There is a momentum building to this cause. The issue has been championed at Holyrood by Labour MSP Monica Lennon, who had a members debate about it last autumn.

Ms Lennon plans to consult on the detail of a members bill, soon after the local elections. It is likely to propose women and girls are given access to free sanitary protection, with the MSP likening it to the universal provision of toilet paper. She favours a system like the C-Card which provides free access to condoms. Yesterday, the STUC passed a motion backing the Homeless Period campaign which calls on the Scottish Government to make tampons freely available through homeless shelters, as they are in New York.
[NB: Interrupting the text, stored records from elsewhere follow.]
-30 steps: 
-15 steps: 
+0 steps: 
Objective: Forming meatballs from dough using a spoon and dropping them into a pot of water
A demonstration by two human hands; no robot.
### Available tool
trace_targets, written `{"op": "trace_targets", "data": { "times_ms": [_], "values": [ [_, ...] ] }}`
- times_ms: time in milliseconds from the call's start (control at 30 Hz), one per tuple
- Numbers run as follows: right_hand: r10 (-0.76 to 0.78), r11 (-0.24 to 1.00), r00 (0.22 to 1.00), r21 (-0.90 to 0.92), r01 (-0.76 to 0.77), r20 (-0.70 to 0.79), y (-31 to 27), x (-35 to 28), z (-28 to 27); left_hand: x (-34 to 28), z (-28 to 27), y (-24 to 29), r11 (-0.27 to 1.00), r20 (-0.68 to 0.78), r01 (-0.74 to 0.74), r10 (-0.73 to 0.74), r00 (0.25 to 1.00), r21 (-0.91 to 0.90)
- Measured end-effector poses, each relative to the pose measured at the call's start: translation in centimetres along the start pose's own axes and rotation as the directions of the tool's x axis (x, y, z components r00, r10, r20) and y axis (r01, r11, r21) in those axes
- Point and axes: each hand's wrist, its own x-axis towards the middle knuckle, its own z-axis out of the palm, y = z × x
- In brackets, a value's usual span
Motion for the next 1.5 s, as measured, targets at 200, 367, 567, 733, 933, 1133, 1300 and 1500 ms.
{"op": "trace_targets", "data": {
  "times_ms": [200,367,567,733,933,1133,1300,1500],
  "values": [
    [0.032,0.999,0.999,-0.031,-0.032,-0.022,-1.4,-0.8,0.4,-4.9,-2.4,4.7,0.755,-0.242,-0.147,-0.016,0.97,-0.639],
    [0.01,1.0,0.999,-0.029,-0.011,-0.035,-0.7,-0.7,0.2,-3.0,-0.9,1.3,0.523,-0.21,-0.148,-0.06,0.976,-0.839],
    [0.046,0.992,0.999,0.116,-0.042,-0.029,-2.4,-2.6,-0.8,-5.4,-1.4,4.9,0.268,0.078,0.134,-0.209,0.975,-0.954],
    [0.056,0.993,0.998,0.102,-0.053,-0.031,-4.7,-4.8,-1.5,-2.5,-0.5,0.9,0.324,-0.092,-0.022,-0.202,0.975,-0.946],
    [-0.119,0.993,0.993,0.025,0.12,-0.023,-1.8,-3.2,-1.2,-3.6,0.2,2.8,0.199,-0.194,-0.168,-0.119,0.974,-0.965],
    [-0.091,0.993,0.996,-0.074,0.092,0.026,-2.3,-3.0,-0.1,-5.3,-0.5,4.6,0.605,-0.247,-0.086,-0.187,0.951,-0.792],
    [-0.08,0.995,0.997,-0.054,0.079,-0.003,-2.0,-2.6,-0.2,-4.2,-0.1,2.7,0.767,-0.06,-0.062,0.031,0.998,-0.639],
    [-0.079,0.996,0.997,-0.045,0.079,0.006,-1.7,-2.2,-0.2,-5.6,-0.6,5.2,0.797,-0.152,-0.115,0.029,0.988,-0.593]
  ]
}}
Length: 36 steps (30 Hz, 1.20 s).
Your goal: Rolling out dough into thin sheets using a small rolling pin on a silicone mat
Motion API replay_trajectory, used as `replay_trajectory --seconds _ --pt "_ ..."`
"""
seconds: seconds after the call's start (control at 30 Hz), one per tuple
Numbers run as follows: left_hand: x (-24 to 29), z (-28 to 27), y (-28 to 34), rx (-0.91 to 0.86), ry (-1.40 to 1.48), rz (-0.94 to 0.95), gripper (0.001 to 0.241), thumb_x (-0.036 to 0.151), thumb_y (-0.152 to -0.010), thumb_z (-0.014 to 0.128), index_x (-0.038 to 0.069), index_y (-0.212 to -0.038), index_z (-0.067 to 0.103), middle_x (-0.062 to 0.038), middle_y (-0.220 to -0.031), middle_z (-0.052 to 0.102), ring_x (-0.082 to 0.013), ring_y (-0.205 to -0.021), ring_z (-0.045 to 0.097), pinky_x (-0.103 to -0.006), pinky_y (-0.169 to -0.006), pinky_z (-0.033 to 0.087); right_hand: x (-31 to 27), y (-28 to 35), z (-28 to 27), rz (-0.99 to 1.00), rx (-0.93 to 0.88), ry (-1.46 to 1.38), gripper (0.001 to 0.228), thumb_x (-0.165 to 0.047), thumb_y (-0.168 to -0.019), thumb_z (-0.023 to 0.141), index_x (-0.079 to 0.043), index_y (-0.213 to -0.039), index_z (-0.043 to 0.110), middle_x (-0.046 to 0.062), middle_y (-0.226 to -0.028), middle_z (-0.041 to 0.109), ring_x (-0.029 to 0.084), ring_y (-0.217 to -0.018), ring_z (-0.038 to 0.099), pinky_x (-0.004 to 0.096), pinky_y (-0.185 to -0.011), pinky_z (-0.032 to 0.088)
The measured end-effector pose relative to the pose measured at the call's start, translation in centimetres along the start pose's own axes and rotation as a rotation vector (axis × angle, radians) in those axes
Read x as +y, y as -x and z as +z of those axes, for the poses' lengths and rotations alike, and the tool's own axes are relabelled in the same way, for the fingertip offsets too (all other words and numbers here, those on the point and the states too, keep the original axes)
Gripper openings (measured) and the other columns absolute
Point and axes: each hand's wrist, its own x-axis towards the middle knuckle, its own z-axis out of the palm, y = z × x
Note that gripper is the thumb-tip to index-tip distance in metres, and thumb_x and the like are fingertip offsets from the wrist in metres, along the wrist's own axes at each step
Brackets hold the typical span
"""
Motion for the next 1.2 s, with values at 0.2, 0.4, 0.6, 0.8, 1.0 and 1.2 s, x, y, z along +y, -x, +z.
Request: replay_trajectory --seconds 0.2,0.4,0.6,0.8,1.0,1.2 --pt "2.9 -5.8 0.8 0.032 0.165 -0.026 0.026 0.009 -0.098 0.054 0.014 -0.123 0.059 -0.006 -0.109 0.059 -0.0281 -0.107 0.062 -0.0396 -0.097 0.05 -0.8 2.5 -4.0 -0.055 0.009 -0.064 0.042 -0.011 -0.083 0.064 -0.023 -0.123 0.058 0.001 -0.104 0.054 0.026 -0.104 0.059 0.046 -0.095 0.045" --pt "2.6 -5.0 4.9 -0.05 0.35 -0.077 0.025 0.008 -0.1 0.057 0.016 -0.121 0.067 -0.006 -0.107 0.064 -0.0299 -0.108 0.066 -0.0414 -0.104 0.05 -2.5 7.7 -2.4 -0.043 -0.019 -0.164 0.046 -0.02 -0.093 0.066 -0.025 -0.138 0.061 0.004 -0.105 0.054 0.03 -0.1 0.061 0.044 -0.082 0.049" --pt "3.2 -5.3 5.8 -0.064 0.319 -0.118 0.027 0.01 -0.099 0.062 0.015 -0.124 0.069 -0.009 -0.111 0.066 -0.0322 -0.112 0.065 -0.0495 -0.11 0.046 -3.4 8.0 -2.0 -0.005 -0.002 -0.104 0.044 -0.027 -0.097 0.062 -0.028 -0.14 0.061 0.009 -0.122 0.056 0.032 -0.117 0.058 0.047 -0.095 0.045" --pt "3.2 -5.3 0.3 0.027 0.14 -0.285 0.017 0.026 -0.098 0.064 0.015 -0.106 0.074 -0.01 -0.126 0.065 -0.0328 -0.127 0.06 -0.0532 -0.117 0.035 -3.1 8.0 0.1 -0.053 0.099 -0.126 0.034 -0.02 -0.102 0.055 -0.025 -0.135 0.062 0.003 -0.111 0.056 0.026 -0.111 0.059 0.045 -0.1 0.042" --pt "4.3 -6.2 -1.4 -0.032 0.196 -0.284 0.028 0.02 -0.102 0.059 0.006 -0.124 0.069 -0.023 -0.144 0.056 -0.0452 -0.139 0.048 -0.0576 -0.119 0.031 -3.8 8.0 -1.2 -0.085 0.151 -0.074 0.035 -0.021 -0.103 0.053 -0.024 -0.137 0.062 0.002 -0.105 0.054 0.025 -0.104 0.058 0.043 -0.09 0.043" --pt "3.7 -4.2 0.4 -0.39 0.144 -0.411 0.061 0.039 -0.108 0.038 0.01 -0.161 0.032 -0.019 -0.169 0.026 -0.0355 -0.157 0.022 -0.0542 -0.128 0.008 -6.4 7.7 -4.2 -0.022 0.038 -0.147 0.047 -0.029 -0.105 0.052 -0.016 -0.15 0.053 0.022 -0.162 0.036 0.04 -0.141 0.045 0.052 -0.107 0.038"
It also called on the Scottish Government to review the affordability of feminine hygiene products in Scotland.

The Government does appear to be listening, and has asked the Trussell Trust to gather empirical evidence of the demand within foodbanks.

Given that the subject remains relatively taboo, no-one really knows how many women struggle to afford what is – despite the fact VAT is still charged on tampons – not a luxury but a necessity.

The Trussell Trust’s research on the topic, due by the end of this year, should shed some light. But it is not yet clear what ministers will do when they get it.